10.8 Pautadas pelas condições teóricas e sociais a crise do paradigma da ciência moderna não constitui um pântano cinzento de ceticismo ou irracionalismo, é antes o retrato de uma família intelectual numerosa e isntavel, mas também criativa e fascinante.
10.9 A caracterização da crise paradigmática dominante traz consigo o perfil do paradigma emergente.

11.A natureza da revolução científica que ocorreu numa sociedade ela própria revolucionada pela ciência, o paradigma a emergir dela não pode ser apenas um paradigma científico, tem de ser também um paradigma social.

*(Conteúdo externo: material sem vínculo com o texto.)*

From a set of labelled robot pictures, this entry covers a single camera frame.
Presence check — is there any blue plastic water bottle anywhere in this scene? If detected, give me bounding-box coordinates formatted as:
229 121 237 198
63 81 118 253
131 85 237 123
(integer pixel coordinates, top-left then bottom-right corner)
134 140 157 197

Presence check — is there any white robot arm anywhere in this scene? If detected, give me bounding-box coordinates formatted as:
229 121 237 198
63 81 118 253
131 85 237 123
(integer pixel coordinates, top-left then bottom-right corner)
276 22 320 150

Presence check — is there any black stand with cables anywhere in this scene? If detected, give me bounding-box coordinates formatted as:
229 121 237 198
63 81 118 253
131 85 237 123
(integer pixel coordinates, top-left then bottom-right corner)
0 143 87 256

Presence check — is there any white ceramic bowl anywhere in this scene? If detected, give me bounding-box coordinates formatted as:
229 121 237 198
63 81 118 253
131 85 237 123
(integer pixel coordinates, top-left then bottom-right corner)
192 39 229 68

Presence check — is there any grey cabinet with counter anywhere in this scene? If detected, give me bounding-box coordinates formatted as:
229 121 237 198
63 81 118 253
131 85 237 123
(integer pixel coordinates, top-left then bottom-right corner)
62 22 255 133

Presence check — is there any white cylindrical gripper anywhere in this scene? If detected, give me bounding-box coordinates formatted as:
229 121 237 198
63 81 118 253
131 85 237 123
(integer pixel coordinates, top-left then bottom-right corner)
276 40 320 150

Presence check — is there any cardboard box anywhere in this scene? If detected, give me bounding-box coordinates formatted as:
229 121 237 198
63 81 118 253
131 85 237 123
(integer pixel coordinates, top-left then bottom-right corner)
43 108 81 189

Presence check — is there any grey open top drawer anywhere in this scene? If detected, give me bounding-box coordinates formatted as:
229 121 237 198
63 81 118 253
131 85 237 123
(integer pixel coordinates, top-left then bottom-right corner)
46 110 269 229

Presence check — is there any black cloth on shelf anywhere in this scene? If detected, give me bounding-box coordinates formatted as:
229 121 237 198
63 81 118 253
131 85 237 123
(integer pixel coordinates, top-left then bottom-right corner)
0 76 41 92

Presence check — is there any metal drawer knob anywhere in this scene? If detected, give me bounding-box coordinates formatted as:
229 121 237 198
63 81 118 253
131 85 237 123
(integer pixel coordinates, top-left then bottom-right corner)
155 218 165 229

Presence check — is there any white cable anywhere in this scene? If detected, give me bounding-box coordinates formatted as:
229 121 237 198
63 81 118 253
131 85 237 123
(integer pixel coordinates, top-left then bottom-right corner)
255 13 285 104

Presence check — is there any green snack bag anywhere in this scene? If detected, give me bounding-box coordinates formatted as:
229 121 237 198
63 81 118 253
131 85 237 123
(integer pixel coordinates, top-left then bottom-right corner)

11.2 A distinção dicotômica entre ciências naturais e ciências sociais deixou de ter sentido e utilidade, e se assenta numa concepção mecanicista da matéria e da natureza a que contrapõe, com pressuposta evidencia, os conceitos de ser humano, cultura e sociedade.
11.3 E quer num quer noutro reconhecem-se propriedades e comportamentos antes considerados específicos dos seres humanos e das relações sociais.
11.4 Todas essas teorias introduzem na matéria os conceitos de historicidade e de processo, de liberdade, de autodeterminação e até de consciência que antes o homem e a mulher tinham reservado para si.
11.5 O inanimado não era uma qualidade diferente mas apenas um caso limite, que a distinção corpo/alma deixará de ter sentido e que a física e a psicologia acabariam por se fundir numa única ciência.
11.6 Convergentemente assiste-se a um renovado interesse pelo “inconsciente coletivo”, imanente à humanidade no seu todo, de Jung.
11.7 Capra ver em Jung uma das alternativas teóricas às concepções mecanicistas de Freud e Bateson afirma que enquanto Freud ampliou o conceito de mente para dentro é necessário agora ampliá-lo para fora.
11.8 São antes duas projeções, mutuamente envolventes, de uma realidade mais alta que não é nem matéria nem consciência. O conhecimento do paradigma emergente tende assim a ser um conhecimento não dualista, um conhecimento que se funda na superação das distinções tão familiares e óbvias que até há pouco considerávamos insubstituíveis, tais como natureza/cultura, natural/artificial, vivo/inanimado, mente/matéria, observador/observado, subjetivo/objetivo, coletivo/individual, animal/pessoa.
11.9 Num período de transição entre paradigmas, seja particularmente importante, do ponto de vista epistemológico, observar o que se passa nessas ciências.

12.A emergência de um novo naturalismo centrado no privilegiamento dos pressupostos biológicos do comportamento humano.
12.1 Numa reflexão mais profunda, atentaremos no conteúdo teórico das ciências que mais tem progredido no conhecimento da matéria, verificamos que a emergente inteligibilidade da natureza é presidida por conceitos, teorias, metáforas e analogias das ciências sociais.
12.2 Os conceitos de teleomorfismo, autopoesis, auto-organizaçao, potencialidade organizada, originalidade, individualidade, historicidade atribuem à natureza um comportamento humano.